Aim of the exercise: An exact reproduction of all the entries is what the answer must contain.

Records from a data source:
···

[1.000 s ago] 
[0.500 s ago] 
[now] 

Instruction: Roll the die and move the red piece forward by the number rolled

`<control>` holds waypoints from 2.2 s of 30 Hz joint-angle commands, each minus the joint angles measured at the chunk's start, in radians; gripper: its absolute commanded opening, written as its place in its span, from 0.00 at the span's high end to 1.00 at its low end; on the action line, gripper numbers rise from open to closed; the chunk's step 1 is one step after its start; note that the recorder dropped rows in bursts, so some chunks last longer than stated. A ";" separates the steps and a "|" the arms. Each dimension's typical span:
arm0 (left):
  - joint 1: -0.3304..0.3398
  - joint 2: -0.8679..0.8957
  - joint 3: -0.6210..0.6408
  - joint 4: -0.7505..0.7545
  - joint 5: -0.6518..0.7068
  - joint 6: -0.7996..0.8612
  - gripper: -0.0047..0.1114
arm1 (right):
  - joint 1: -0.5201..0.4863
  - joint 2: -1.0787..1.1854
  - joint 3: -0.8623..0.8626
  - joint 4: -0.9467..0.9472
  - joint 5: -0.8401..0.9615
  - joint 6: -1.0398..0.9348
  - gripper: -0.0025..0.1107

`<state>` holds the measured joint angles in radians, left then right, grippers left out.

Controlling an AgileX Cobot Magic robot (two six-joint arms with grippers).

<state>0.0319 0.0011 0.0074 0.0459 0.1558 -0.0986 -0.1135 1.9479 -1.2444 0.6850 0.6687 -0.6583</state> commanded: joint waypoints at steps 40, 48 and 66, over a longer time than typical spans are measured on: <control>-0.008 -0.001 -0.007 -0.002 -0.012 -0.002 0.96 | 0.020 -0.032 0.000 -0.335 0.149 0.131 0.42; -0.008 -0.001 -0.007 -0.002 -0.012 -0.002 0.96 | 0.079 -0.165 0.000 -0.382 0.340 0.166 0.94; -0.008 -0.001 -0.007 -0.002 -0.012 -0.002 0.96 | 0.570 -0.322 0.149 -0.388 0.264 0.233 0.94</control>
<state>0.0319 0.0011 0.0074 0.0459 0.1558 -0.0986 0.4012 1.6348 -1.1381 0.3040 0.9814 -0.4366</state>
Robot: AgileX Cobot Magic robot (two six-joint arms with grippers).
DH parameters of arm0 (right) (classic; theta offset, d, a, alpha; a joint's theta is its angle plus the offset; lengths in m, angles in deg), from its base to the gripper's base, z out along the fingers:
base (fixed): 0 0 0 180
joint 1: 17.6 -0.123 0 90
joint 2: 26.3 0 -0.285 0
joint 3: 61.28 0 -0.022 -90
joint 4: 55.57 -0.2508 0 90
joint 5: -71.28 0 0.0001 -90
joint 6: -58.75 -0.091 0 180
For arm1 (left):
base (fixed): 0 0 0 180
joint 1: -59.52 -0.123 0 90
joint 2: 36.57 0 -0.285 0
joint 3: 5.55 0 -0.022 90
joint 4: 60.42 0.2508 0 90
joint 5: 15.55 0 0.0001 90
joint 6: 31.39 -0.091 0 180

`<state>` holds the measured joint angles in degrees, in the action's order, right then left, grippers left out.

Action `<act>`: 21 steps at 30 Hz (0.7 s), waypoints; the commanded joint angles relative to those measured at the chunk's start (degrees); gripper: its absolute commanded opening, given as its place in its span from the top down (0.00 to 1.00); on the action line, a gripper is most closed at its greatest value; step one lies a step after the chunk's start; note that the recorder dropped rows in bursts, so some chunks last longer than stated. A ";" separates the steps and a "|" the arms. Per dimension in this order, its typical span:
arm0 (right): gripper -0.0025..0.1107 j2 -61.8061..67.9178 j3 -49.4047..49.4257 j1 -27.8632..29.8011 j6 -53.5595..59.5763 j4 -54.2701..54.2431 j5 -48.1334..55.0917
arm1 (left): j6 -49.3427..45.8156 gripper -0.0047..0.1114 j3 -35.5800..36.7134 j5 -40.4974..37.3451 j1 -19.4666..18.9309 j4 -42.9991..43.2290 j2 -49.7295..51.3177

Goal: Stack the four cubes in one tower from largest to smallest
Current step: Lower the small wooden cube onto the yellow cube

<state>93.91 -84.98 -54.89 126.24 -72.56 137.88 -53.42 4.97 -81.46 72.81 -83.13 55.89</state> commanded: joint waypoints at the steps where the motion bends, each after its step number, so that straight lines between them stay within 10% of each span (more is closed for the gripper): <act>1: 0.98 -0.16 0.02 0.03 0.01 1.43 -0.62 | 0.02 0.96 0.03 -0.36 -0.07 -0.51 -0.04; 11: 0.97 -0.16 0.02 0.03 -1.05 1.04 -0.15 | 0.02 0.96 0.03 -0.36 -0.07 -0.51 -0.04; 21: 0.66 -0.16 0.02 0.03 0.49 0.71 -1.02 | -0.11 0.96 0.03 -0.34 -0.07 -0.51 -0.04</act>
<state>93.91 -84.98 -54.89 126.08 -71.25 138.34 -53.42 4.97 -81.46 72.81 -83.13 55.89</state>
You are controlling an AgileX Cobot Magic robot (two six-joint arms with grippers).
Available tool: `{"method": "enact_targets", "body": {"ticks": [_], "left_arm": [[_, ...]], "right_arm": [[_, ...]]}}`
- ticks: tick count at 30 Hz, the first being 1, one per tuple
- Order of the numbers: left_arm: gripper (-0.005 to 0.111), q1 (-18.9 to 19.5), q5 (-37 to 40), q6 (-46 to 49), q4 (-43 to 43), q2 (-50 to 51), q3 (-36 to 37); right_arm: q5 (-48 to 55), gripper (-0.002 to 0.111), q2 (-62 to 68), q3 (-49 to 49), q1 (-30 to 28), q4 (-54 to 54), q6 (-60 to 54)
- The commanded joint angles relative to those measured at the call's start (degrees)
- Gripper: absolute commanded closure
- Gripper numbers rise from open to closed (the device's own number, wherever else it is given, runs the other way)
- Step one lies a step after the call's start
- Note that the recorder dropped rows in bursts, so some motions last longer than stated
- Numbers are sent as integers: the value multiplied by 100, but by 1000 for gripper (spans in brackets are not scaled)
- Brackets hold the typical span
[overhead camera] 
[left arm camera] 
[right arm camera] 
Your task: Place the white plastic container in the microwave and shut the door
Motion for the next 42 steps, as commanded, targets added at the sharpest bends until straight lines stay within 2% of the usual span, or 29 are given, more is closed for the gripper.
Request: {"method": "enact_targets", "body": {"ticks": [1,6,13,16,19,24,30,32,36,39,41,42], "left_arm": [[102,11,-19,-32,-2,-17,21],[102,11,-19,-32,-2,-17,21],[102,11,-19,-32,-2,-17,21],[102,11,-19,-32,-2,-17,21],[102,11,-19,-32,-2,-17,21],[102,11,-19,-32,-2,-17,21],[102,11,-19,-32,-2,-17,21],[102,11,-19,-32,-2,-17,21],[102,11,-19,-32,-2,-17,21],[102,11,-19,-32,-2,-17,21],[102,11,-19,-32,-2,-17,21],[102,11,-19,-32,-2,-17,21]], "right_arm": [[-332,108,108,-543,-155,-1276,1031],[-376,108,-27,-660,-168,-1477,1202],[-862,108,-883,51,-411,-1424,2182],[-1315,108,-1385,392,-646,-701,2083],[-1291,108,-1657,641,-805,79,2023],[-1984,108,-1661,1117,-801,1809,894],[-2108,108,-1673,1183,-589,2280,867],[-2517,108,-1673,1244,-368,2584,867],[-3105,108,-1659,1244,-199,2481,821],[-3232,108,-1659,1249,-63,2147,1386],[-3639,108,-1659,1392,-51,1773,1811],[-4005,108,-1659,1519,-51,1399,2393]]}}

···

Exercise result:
[1.000 s ago] 
[0.500 s ago] 
[now] 

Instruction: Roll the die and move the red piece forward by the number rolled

`<control>` holds waypoints from 2.2 s of 30 Hz joint-angle commands, each minus the joint angles measured at the chunk's start, in radians; gripper: its absolute commanded opening, written as its place in its span, from 0.00 at the span's high end to 1.00 at its low end; on the action line, gripper numbers rise from open to closed; the chunk's step 1 is one step after its start; note that the recorder dropped rows in bursts, so some chunks last longer than stated. A ";" separates the steps and a "|" the arms. Each dimension's typical span:
arm0 (left):
  - joint 1: -0.3304..0.3398
  - joint 2: -0.8679..0.8957
  - joint 3: -0.6210..0.6408
  - joint 4: -0.7505..0.7545
  - joint 5: -0.6518..0.7068
  - joint 6: -0.7996..0.8612
  - gripper: -0.0047..0.1114
arm1 (right):
  - joint 1: -0.5201..0.4863
  - joint 2: -1.0787..1.1854
  - joint 3: -0.8623..0.8626
  - joint 4: -0.9467..0.9472
  - joint 5: -0.8401..0.9615
  - joint 6: -1.0398..0.9348
  - gripper: -0.0025..0.1107

`<state>` holds the measured joint angles in radians, left then right, grippers left out.

Controlling an AgileX Cobot Magic robot (two six-joint arms with grippers).

<state>0.0319 0.0011 0.0074 0.0459 0.1558 -0.0986 -0.1135 1.9479 -1.2444 0.6850 0.6687 -0.6583</state> commanded: joint waypoints at steps 40, 48 and 66, over a longer time than typical spans are measured on: <control>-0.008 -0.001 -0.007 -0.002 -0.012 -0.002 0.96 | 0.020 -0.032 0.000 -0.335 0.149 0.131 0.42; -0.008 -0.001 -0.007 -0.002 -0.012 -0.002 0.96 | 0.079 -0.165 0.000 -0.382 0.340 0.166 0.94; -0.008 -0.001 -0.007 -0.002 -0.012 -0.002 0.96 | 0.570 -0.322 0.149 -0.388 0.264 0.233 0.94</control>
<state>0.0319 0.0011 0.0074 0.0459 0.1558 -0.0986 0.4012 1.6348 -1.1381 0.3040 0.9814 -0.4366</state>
Robot: AgileX Cobot Magic robot (two six-joint arms with grippers).
DH parameters of arm0 (right) (classic; theta offset, d, a, alpha; a joint's theta is its angle plus the offset; lengths in m, angles in deg), from its base to the gripper's base, z out along the fingers:
base (fixed): 0 0 0 180
joint 1: 17.6 -0.123 0 90
joint 2: 26.3 0 -0.285 0
joint 3: 61.28 0 -0.022 -90
joint 4: 55.57 -0.2508 0 90
joint 5: -71.28 0 0.0001 -90
joint 6: -58.75 -0.091 0 180
For arm1 (left):
base (fixed): 0 0 0 180
joint 1: -59.52 -0.123 0 90
joint 2: 36.57 0 -0.285 0
joint 3: 5.55 0 -0.022 90
joint 4: 60.42 0.2508 0 90
joint 5: 15.55 0 0.0001 90
joint 6: 31.39 -0.091 0 180

`<state>` holds the measured joint angles in degrees, in the action's order, right then left, grippers left out.

Action `<act>`: 21 steps at 30 Hz (0.7 s), waypoints; the commanded joint angles relative to those measured at the chunk's start (degrees); gripper: its absolute commanded opening, given as its place in its span from the top down (0.00 to 1.00); on the action line, a gripper is most closed at its greatest value; step one lies a step after the chunk's start; note that the recorder dropped rows in bursts, so some chunks last longer than stated. A ";" separates the steps and a "|" the arms. Per dimension in this order, its typical span:
arm0 (right): gripper -0.0025..0.1107 j2 -61.8061..67.9178 j3 -49.4047..49.4257 j1 -27.8632..29.8011 j6 -53.5595..59.5763 j4 -54.2701..54.2431 j5 -48.1334..55.0917
arm1 (left): j6 -49.3427..45.8156 gripper -0.0047..0.1114 j3 -35.5800..36.7134 j5 -40.4974..37.3451 j1 -19.4666..18.9309 j4 -42.9991..43.2290 j2 -49.7295..51.3177

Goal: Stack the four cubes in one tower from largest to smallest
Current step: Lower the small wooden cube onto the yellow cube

<state>93.91 -84.98 -54.89 126.24 -72.56 137.88 -53.42 4.97 -81.46 72.81 -83.13 55.89</state> commanded: joint waypoints at the steps where the motion bends, each after its step number, so that straight lines between them stay within 10% of each span (more is closed for the gripper): <act>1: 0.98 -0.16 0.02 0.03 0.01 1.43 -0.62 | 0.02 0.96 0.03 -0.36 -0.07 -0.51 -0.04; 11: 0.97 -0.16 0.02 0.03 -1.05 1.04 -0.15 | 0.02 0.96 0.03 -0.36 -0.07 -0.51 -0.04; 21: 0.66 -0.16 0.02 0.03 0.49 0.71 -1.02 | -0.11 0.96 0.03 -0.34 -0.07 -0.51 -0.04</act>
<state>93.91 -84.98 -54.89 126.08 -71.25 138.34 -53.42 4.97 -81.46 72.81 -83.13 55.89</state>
You are controlling an AgileX Cobot Magic robot (two six-joint arms with grippers).
Available tool: `{"method": "enact_targets", "body": {"ticks": [_], "left_arm": [[_, ...]], "right_arm": [[_, ...]]}}`
- ticks: tick count at 30 Hz, the first being 1, one per tuple
- Order of the numbers: left_arm: gripper (-0.005 to 0.111), q1 (-18.9 to 19.5), q5 (-37 to 40), q6 (-46 to 49), q4 (-43 to 43), q2 (-50 to 51), q3 (-36 to 37); right_arm: q5 (-48 to 55), gripper (-0.002 to 0.111), q2 (-62 to 68), q3 (-49 to 49), q1 (-30 to 28), q4 (-54 to 54), q6 (-60 to 54)
- The commanded joint angles relative to those measured at the call's start (degrees)
- Gripper: absolute commanded closure
- Gripper numbers rise from open to closed (the device's own number, wherever else it is given, runs the other way)
- Step one lies a step after the call's start
- Note that the recorder dropped rows in bursts, so some motions last longer than stated
- Numbers are sent as integers: the value multiplied by 100, but by 1000 for gripper (spans in brackets are not scaled)
- Brackets hold the typical span
[overhead camera] 
[left arm camera] 
[right arm camera] 
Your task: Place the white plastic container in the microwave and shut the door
Motion for the next 42 steps, as commanded, targets added at the sharpest bends until straight lines stay within 2% of the usual span, or 29 are given, more is closed for the gripper.
Request: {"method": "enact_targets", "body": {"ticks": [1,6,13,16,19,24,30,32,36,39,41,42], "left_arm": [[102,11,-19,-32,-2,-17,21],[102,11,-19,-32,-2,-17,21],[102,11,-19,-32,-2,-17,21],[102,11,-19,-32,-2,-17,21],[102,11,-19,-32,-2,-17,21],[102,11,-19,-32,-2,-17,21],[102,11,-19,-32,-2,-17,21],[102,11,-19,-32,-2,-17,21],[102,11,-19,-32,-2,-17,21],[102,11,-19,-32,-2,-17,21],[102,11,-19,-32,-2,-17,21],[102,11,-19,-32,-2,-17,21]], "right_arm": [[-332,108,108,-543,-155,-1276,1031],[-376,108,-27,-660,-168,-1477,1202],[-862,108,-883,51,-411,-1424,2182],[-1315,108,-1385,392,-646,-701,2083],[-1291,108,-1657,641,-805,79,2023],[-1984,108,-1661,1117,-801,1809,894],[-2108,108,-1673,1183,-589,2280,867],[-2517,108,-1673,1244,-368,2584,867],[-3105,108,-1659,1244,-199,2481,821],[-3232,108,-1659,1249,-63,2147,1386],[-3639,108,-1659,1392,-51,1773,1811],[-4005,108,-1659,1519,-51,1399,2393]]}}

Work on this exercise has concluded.